Markets continued to claw back August’s losses following a supportive global central bank announcement and stronger than expected economic data. On Thursday, the European Central Bank (ECB) cut its key interest rate from -0.4% to -0.5% and announced a new bond-buying program in hopes to stimulate the eurozone. Beginning November 1, the ECB will purchase €20 billion of securities every month to inject more money into the economy until inflation nears its 2% target. The move will mark the first time the ECB has purchased bonds since 2015.
While the eurozone is looking for a boost in economic activity, economic data in the US remains relatively strong. Retail sales were stronger than expected last month, rising 0.4%. This was largely helped by strong sales at vehicle dealers despite ongoing trade uncertainties. Healthy consumer spending has provided support for the US economy throughout 2019 as a strong jobs market and rising wages support sentiment.
Riding a three-week winning streak, the S&P 500 has moved within 1% of its all-time-high set back in July. While this is good news, the heightened volatility from August still serves as a great reminder of why it is so important to remain committed to a long-term plan and maintain a well-diversified portfolio. When stocks were struggling to gain traction last month, other asset classes such as gold, REITs, and US Treasury bonds proved to be more stable.
Flashy news headlines can make it tempting to make knee-jerk decisions, but sticking to a strategy and maintaining a portfolio consistent with your goals and risk tolerance can lead to smoother returns and a better probability for long-term success.
Chart of the Week
A market shift from growth to value was noteworthy this week. Growth had been on a roll, but value appears to be attracting more investors and could mark a dramatic shift in strategies. Analysts will be on the lookout for indications of a prolonged trend or just a temporary adjustment.
*Chart source: Bloomberg
Broad equity markets finished the week mostly positive as trade tensions further decreased.
S&P sectors were mostly positive, with financials and energy leading the pack with 3.89% and 3.36% respectively. Technology continues to lead the S&P sectors YTD with 30.59% growth.
Commodities declined modestly this week as oil fell 2.95%. Data has remained relatively consistent in oil markets, with most measurements showing bullish indicators such as decreasing oil inventories. However, geopolitical risks will likely play an outsized role in the near future, namely U.S. recommitment to discuss trade sanctions with Iran. Should a deal be struck, the oil market will see a dramatic spike in oil supply, further suppressing prices.
Gold Prices decreased by 1.06% this week as global economic growth optimism has improved. This marks the third consecutive week of declining gold prices, closing the week at $1499.50/oz. Commonly used a hedge against economic uncertainty, gold is still up 14.25% on the year on growth concerns. Also pushing up gold prices is a more dovish Fed, as the U.S. central bank has taken a more accommodating monetary stance.

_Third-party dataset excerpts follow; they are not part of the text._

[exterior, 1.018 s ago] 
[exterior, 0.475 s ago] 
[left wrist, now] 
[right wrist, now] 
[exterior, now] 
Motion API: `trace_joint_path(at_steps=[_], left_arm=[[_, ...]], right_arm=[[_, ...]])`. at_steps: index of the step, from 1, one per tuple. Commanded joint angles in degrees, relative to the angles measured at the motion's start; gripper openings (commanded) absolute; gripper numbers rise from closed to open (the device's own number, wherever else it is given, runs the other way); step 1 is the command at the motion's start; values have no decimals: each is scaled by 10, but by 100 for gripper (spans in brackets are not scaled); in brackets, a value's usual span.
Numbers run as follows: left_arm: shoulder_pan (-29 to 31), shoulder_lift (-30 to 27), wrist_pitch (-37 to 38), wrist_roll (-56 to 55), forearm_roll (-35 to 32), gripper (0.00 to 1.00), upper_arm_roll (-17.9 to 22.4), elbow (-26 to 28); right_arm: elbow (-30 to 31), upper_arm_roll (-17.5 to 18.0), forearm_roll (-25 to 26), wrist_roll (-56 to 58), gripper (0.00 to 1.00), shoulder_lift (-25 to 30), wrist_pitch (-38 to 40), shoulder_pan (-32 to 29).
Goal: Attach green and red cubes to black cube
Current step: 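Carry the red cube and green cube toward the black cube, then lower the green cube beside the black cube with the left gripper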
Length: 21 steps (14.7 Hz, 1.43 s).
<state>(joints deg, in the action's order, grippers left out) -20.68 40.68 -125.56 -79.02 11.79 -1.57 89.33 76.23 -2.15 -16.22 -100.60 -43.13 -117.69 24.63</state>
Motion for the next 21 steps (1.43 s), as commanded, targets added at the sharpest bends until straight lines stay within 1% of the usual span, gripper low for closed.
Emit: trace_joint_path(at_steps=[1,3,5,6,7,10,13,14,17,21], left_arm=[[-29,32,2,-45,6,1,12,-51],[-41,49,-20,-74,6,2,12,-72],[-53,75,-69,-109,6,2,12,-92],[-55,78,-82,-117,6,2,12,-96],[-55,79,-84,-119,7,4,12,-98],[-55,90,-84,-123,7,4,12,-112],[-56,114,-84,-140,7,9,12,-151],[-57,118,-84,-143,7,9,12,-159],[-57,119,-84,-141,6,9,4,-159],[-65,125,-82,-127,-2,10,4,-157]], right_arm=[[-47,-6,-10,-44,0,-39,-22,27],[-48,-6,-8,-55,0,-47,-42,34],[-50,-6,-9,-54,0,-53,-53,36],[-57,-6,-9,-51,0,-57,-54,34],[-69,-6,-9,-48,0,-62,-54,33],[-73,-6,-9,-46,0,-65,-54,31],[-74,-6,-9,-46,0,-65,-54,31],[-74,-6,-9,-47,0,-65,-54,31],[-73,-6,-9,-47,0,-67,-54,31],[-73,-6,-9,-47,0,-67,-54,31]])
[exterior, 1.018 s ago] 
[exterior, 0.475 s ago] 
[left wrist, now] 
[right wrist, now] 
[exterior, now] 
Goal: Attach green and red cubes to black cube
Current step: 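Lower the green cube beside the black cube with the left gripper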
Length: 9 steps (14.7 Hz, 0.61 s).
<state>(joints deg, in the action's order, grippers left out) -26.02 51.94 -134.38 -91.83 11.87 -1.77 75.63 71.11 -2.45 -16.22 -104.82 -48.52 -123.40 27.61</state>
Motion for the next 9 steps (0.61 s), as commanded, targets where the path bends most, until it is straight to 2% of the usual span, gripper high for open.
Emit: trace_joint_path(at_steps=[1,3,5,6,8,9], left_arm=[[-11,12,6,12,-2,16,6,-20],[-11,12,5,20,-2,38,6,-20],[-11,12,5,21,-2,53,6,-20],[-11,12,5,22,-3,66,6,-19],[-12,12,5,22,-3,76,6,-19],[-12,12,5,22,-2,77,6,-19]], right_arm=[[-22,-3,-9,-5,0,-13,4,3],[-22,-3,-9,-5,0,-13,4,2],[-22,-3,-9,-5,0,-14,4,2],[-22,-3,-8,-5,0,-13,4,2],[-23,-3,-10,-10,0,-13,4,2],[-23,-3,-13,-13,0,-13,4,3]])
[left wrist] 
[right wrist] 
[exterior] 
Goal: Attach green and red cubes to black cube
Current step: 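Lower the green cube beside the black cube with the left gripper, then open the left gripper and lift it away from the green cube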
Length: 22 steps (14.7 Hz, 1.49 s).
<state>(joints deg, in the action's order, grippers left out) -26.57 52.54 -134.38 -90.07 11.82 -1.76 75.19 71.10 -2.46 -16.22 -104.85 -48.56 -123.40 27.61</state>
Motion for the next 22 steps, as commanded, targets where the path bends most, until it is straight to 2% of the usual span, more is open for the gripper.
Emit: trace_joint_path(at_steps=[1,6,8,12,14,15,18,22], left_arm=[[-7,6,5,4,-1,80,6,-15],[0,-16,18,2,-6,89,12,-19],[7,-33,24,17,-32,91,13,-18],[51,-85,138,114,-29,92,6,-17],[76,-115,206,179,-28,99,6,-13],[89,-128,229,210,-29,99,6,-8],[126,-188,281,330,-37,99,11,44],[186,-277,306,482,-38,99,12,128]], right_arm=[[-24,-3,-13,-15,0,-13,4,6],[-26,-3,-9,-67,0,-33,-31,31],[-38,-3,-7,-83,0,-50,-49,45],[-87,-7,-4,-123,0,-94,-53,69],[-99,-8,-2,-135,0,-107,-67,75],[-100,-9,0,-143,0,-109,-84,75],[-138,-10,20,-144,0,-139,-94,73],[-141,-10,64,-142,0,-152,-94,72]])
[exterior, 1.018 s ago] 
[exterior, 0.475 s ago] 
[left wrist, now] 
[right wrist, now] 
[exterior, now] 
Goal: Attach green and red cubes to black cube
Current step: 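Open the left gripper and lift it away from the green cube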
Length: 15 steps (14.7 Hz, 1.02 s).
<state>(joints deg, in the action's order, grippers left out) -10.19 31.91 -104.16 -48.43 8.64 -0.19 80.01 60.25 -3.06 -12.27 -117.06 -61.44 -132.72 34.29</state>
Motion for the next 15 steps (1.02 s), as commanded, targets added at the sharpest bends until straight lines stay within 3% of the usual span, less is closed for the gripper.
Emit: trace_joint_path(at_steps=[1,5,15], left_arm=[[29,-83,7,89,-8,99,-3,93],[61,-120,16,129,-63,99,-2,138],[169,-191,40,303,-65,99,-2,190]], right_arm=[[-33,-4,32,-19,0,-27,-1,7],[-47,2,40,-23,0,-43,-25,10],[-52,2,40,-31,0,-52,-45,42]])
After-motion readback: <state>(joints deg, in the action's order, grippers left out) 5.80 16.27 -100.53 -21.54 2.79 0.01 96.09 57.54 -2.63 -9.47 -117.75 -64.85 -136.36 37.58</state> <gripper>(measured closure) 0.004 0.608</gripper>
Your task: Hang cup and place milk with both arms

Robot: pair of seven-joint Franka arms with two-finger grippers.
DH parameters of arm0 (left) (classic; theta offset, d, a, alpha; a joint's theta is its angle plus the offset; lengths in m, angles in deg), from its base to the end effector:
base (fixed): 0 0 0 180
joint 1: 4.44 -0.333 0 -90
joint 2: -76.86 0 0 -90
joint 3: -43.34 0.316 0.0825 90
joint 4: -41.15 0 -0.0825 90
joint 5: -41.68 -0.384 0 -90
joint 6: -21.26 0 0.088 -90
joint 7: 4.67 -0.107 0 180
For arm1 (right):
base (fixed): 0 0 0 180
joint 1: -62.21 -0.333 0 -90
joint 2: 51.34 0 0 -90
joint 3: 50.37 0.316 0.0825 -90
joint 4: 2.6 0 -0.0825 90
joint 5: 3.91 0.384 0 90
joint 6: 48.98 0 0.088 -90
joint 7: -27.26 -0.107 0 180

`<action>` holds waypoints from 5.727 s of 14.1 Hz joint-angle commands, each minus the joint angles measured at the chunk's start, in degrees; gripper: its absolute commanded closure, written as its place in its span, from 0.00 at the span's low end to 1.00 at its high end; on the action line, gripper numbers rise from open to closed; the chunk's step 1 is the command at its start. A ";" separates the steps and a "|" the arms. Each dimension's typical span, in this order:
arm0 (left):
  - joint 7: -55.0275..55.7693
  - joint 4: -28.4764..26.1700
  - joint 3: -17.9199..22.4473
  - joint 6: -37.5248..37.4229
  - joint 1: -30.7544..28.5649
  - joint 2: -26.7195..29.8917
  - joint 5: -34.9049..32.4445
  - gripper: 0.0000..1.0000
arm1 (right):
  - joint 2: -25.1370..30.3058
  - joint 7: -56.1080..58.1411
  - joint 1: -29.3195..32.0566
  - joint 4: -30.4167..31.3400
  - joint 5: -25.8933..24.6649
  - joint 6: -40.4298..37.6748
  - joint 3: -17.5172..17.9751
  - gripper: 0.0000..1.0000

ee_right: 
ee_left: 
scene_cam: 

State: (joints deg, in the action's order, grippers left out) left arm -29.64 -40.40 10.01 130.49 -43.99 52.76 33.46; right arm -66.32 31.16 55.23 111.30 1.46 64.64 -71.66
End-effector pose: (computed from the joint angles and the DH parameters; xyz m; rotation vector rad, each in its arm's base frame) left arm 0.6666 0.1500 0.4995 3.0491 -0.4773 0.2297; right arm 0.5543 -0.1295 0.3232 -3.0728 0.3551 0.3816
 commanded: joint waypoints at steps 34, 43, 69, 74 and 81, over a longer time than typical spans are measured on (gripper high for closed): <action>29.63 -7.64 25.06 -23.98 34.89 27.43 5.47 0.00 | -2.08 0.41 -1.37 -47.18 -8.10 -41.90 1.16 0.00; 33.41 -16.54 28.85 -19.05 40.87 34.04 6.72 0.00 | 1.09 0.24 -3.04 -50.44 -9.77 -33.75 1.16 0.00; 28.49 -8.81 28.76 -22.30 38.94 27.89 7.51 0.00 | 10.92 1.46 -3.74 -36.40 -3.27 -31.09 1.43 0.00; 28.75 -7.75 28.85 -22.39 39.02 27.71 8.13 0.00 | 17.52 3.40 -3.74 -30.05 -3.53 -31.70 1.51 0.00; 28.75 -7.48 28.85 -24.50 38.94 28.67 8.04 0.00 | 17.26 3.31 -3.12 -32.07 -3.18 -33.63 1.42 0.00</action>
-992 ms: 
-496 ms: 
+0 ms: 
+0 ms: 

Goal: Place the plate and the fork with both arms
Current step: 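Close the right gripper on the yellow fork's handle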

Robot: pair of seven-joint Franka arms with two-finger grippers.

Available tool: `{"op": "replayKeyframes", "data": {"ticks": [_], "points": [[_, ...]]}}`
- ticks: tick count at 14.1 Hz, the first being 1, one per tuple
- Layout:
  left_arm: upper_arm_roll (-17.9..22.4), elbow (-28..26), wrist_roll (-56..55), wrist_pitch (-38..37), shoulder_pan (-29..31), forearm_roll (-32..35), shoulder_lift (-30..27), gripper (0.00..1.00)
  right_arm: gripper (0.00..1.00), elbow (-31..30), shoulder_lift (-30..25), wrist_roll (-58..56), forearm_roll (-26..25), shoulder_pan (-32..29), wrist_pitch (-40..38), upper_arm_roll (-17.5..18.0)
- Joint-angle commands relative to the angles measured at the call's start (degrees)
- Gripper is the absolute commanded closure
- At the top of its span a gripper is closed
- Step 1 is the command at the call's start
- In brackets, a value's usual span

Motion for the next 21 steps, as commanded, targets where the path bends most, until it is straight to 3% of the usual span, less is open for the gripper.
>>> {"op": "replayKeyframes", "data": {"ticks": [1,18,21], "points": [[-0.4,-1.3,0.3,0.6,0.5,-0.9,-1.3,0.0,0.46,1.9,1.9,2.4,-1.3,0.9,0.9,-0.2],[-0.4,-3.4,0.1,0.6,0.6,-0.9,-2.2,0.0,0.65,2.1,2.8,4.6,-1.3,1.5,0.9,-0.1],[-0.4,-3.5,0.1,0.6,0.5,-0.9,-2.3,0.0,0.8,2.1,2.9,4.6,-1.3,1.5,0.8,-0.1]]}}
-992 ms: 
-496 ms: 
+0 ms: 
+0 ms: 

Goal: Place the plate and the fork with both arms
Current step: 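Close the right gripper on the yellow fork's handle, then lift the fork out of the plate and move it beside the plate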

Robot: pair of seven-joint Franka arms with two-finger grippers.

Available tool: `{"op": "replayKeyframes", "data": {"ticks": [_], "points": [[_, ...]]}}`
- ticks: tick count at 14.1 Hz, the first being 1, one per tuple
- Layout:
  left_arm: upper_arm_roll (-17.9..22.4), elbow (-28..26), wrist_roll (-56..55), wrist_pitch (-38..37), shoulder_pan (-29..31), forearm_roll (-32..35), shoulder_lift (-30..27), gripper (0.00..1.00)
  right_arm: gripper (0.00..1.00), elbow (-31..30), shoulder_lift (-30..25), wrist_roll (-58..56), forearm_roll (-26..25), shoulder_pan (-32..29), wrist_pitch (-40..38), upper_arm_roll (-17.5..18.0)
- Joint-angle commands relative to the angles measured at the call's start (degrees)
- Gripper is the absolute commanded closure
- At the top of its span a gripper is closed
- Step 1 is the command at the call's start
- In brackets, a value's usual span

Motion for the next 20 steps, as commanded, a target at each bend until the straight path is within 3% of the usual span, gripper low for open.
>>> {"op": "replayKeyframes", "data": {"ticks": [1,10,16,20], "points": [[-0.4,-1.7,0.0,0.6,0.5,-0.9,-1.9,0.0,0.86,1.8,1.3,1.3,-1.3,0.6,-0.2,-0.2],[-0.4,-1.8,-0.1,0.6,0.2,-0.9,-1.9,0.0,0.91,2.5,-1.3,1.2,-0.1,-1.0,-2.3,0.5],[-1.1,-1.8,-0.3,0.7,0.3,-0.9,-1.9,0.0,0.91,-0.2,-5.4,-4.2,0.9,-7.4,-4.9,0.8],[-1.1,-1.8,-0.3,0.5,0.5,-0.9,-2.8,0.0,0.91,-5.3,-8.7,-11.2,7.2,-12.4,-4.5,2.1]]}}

The 10-year Treasury yield rose from 1.56% to 1.90% resulting in negative performance for traditional US bond classes. Yields have recovered further for the second consecutive week from lows on improved trade conditions between the U.S. and China. This week saw the 10-2 year yield curve continue a normal, non-inverted relationship. These developments should continue to encourage optimism among investors.
High-yield bonds increased very slightly over the week investor optimism continues to improve and credit spreads tightened slightly. High-yield bonds are likely to remain attractive in the long term as the Fed has adopted a dovish stance and is expected to continue to lower rates, likely helping current bonds longer term prospects.
Asset class indices are positive so far in 2019, with large-cap US stocks leading the way and commodities lagging.
Lesson to be Learned
It’s not whether you’re right or wrong that’s important, but how much money you make when you’re right and how much you lose when you’re wrong.”
– George Soros
As investors, it can be easy to focus on the gains in our portfolios because they are more exiting to talk about. However, oftentimes it is even more important to stay focused on the losses, and to make sure you have a strategy in place to prevent catastrophic losses. By building a financial plan and sticking to a disciplined investment strategy, you can minimize the negative impact emotions can have on your portfolio. While this is not as fun to talk about, it can improve your chances for long-term investment success.
FormulaFolios has two simple indicators we share that help you see how the economy is doing (we call this the Recession Probability Index, or RPI), as well as if the US Stock Market is strong (bull) or weak (bear).
In a nutshell, we want the RPI to be low on the scale of 1 to 100. For the US Equity Bull/Bear indicator, we want it to read least 66.67% bullish. When those two things occur, our research shows market performance is strongest and least volatile.
The Recession Probability Index (RPI) has a current reading of 29.82, forecasting further economic growth and not warning of a recession at this time. The Bull/Bear indicator is currently 100% bullish – 0% bearish, meaning the indicator shows there is a slightly higher than average likelihood of stock market increases in the near term (within the next 18 months).
The Week Ahead
All eyes will be on the Fed for the anticipated rate cut announcement on Wednesday.